Une langue pour parler, une langue pour apprendre

Le Maroc est un des rares pays au monde à avoir deux langues officielles, mais qui parle une troisième langue. Car si le tamazigh a été consacré langue officielle aux côtés de l’arabe, la darija reste évidemment la langue la plus parlée du royaume. Une popularité et une légitimité qui lui ont valu d’être envisagée comme une piste de réforme pour le système d’enseignement marocain, dont l’approche linguistique est considérée comme une des principales causes d’échec scolaire.

Mais si le débat sur l’adoption de « l’arabe dialectal » comme vecteur de l’enseignement dès les premières classes d’école existe depuis longtemps, il a atteint son paroxysme fin 2013 lors d’un colloque international sur l’éducation organisé par la Fondation Zakoura.
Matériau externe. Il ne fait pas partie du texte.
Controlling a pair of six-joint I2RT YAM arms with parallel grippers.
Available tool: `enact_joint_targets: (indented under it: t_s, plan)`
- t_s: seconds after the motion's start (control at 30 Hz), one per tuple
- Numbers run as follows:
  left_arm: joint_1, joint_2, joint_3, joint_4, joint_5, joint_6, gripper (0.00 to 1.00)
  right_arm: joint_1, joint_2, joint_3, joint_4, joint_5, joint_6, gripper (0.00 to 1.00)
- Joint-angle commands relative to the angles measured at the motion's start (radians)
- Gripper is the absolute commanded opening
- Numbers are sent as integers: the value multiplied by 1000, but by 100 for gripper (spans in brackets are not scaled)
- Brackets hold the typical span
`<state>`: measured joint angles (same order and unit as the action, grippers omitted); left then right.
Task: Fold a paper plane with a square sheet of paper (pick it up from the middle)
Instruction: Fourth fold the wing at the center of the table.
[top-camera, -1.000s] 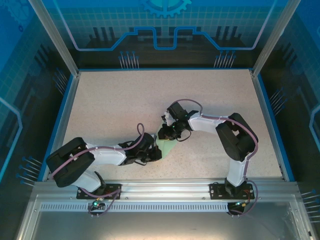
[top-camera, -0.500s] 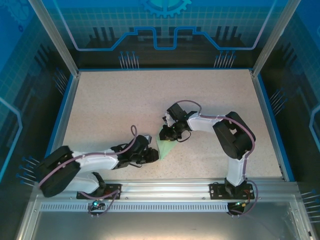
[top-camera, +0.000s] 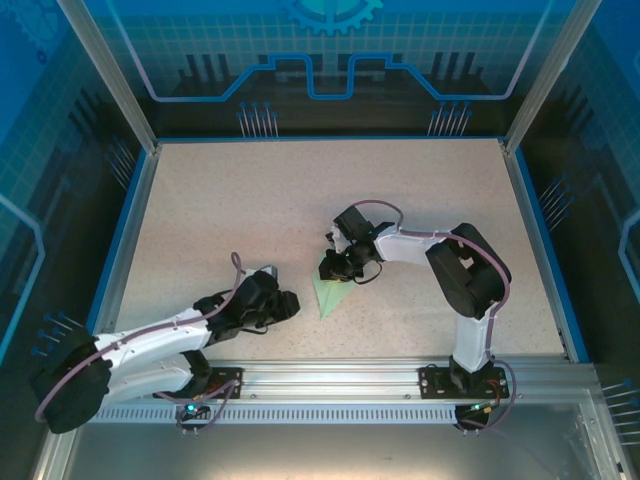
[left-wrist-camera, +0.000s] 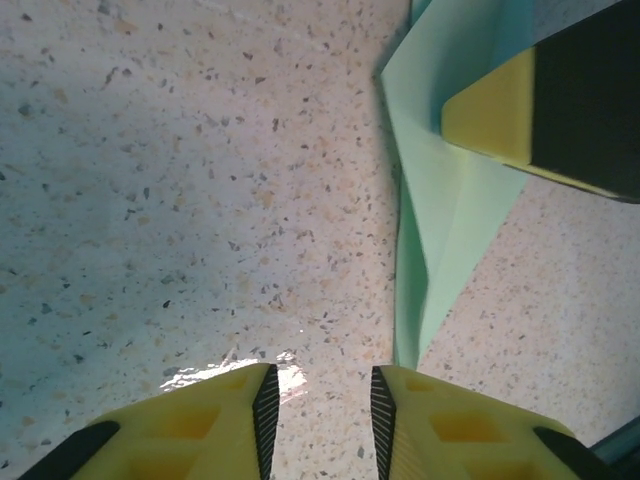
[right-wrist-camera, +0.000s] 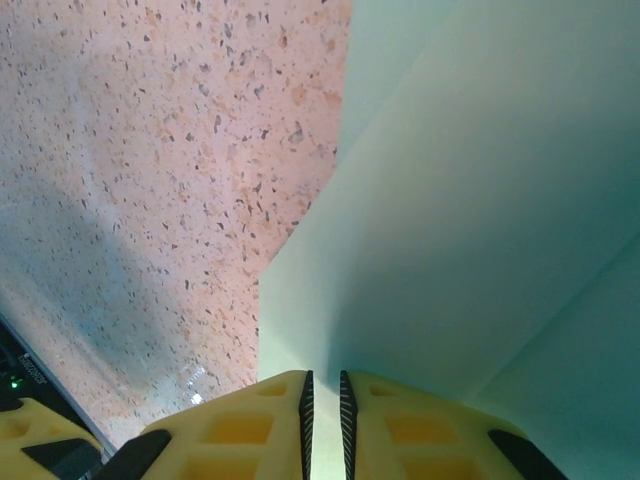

Avant de tourner court, il a pris néanmoins une tournure disproportionnée, au point que le président de la fondation, le publicitaire Noureddine Ayouch, a même été accusé par ses détracteurs de vouloir « renier l’identité arabe et islamique du Maroc ». Rien que cela !

Néanmoins, si la darija est loin d’être armée pour constituer la langue d’enseignement au Maroc, elle a depuis longtemps gagné sur le terrain de l’expression artistique. Depuis toujours, des romanciers font dialoguer leurs personnages en darija, alors que dans les séries télévisées, le théâtre ou le cinéma, l’arabe classique n’a pas sa place. Quant à la chanson, le dialecte marocain se mêle souvent, sans complexe, au français voire à l’anglais dans les tubes en vogue.